Minutes of the XOR Study Group Meeting on September 12, 1994

Ralph Weber -- VMS -- ZKO3-4/U14 weber at star.enet.dec.com
Sat Sep 17 17:40:36 PDT 1994


                                                             X3T10/94-199R0

To:       Membership of X3T10

From:     Gerry Houlder
          Seagate

Date:     September 12, 1994

Subject:  Minutes of the XOR Study Group Meeting on September 12, 1994


Attendees:

Gerry Houlder            Seagate
Jay Elrod                Seagate
Paul Hodges              IBM
Bill Hutchinson          HP
Thai Nguyen              Storage Technology  thai_nguyen at stortek.com
James McGrath            Quantum
Edward Fong              Amdahl
Larry Lamers             Adaptec
John Lohmeyer            NCR

Gerry Houlder acted as chairman for the meeting.  The issues discussed are
summarized below.

(1) XDWRITE command descriptor block layout - In response to criticism that
the 16 byte CDB didn't follow accepted SCSI guidelines, Gerry Houlder
proposed a light rearrangement of fields to follow even byte boundaries and
the general structure given in SBC. This proposal included a 3 byte
secondary address field and a LongID bit to allow for an 8 byte address in
the data phase.  Discussion on item (2) subsequently reduced the secondary
address field to one byte and eliminated need for LongID bit.

(2) Use mode page to store/define redundancy group addresses.  The group
preferred using a small secondary address field that contains an index into
an internal table of 8 byte addresses.  Gerry Houlder will draft a proposal
for this.  A key problem to be solved is that different areas of a target
may be in different redundancy groups, and different addresses and or
numbers of devices may apply to each group.  A mode page the works like the
notch page (page Ch) will be drafted that allows a definition of redundancy
group ranges as well as the number of group members and address of each
group member.  The XDWRITE, REGENERATE, and REBUILD commands will need a
different (and simpler) structure to make use of the addresses from the
mode page.

(3) Transfer of error handling - This was a discussion of document
X3T10/94-184, which was sent on the SCSI reflector earlier.  The group
preferred using 3rd party reservation technique for error recovery (item C
in the document) because it doesn't require defining any new constructs. 
The XOR command document will add this procedure.

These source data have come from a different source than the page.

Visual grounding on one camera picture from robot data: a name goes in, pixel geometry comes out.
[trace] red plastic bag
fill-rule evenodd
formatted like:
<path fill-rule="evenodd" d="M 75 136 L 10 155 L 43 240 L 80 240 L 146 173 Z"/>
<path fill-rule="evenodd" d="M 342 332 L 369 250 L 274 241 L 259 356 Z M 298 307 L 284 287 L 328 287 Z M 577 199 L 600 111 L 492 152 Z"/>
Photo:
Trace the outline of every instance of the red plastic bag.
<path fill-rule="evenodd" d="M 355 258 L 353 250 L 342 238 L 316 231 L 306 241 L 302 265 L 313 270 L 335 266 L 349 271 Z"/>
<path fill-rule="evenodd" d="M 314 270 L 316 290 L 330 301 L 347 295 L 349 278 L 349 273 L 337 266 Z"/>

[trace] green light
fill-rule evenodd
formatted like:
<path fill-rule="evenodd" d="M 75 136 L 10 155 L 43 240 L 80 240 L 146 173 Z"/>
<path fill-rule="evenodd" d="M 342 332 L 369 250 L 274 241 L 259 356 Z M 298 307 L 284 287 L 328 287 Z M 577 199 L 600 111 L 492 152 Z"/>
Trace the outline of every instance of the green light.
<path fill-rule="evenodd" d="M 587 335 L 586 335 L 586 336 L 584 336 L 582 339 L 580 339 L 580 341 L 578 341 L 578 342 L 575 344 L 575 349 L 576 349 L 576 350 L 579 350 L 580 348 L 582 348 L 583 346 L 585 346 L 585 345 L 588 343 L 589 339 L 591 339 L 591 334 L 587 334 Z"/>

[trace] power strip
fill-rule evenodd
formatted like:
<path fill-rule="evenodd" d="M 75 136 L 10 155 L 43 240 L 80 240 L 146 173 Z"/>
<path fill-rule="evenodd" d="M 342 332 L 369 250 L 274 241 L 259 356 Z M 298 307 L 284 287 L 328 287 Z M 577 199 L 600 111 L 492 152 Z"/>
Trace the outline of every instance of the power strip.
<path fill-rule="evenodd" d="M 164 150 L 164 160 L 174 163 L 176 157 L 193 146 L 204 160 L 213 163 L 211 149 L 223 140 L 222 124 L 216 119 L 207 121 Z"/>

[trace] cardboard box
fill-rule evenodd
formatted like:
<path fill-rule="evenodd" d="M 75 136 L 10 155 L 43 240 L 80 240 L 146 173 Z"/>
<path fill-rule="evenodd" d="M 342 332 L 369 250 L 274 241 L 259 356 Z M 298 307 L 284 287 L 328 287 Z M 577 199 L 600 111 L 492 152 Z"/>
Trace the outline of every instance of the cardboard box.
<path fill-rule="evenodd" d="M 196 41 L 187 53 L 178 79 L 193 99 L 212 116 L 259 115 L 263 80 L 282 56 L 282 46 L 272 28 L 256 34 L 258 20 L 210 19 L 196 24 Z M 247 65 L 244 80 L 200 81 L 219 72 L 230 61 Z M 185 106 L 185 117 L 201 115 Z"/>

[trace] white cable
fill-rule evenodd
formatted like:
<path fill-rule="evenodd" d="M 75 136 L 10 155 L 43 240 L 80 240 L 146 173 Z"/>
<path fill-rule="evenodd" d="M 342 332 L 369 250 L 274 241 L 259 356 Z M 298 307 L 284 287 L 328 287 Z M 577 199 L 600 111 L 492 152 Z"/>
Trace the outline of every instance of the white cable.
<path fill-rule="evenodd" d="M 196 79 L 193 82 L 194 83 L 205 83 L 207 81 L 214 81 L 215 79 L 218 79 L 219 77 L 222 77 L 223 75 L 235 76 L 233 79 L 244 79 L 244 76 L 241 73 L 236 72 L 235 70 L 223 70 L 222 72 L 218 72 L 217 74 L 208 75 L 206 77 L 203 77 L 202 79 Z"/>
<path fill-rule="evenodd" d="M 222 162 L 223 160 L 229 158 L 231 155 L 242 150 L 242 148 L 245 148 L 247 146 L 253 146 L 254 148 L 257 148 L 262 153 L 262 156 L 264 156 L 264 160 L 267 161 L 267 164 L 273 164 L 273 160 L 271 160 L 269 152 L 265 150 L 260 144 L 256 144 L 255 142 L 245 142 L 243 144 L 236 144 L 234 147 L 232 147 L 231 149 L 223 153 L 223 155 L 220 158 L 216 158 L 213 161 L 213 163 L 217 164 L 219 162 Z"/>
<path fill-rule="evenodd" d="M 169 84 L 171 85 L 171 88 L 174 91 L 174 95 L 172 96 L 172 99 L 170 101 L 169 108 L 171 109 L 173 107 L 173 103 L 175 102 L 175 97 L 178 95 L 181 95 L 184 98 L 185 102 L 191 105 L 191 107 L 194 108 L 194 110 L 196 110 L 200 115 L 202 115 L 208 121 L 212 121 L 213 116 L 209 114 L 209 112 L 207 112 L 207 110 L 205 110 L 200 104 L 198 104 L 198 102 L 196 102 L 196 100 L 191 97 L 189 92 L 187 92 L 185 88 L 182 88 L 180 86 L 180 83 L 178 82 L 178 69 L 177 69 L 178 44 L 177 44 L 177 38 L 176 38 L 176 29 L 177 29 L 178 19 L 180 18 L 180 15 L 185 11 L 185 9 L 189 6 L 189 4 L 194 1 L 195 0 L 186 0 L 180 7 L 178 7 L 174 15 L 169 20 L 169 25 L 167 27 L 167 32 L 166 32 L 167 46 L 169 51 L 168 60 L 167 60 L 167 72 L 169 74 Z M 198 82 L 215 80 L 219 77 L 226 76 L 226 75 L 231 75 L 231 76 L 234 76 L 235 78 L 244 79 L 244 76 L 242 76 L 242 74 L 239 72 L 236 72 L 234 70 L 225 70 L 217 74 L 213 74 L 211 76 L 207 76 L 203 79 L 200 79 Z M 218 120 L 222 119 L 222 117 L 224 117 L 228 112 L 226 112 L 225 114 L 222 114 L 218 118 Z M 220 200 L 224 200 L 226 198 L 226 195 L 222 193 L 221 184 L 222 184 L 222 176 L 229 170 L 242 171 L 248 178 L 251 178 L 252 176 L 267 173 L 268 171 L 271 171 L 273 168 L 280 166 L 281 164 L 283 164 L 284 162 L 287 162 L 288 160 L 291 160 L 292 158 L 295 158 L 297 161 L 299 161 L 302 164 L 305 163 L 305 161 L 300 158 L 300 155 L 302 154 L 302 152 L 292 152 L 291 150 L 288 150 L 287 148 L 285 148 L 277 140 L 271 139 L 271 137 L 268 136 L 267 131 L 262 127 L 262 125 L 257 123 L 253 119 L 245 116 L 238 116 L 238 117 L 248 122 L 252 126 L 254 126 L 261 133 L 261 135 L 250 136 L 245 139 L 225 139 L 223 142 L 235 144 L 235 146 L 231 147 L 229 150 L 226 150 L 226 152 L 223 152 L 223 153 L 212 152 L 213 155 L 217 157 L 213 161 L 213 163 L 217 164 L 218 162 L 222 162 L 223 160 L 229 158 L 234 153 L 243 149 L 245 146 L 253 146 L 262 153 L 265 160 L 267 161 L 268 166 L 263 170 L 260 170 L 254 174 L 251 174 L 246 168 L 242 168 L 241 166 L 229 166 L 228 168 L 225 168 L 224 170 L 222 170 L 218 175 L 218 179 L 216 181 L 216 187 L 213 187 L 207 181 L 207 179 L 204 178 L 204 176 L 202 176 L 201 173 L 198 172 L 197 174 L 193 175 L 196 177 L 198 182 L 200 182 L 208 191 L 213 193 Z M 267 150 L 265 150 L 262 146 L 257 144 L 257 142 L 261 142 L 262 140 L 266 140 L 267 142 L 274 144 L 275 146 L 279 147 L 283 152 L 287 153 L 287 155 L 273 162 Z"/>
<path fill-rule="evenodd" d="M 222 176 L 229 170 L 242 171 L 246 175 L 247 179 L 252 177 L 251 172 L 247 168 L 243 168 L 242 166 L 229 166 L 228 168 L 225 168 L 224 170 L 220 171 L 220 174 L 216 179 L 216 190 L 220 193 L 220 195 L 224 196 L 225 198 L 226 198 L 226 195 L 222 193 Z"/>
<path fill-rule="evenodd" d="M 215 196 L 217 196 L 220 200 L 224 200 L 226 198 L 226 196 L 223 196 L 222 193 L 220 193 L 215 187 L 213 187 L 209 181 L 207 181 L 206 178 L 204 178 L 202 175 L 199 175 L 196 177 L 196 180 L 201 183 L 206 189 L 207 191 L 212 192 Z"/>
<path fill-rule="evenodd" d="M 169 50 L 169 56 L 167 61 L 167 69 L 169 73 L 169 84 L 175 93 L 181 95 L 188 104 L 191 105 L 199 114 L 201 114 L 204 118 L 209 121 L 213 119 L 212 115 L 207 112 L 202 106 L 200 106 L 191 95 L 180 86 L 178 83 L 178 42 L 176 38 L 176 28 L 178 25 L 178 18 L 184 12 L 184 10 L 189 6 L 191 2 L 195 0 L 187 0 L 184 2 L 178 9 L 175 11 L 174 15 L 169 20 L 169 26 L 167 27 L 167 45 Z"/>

(4) Other error handling issues - The group discussed what the "primary
target" should do if the "secondary target" returns Reservation Conflict or
ACA Active status.  The preferred response was to return Check status to
the initiator and return Command Aborted sense key with new ASC for Command
Blocked.  The initiator should assume that the parity has not been updated
and the data drive may be partially updated (i.e., is in an unpredictable
state).  Its error recovery action should include restoring both the data
and parity drives.

Action of Busy or ACA Active statuses wasn't discussed, but the primary
target should retry the secondary command a reasonable number of times
before resorting to the Check status w/command blocked response.

(5) Multi-controller data validation problem - Paul Hodges (IBM) posed the
problem of one initiator doing an update write (XDWRITE with an XPWRITE to
another drive) while another initiator is doing a regenerate on the same
LBAs.  The regenerate operation could read new data from the data drive
(because XDWRITE is done or a cache hit on new data occurs) and get old
data from the parity drive (because XPWRITE hasn't happened yet).

Our conclusion is that this problem is not unique to XOR command
architectures and can only be solved by having RAID controllers co-operate
with each other on such activities.  We didn't identify any particular
implementation rules that should be added to the XOR commands.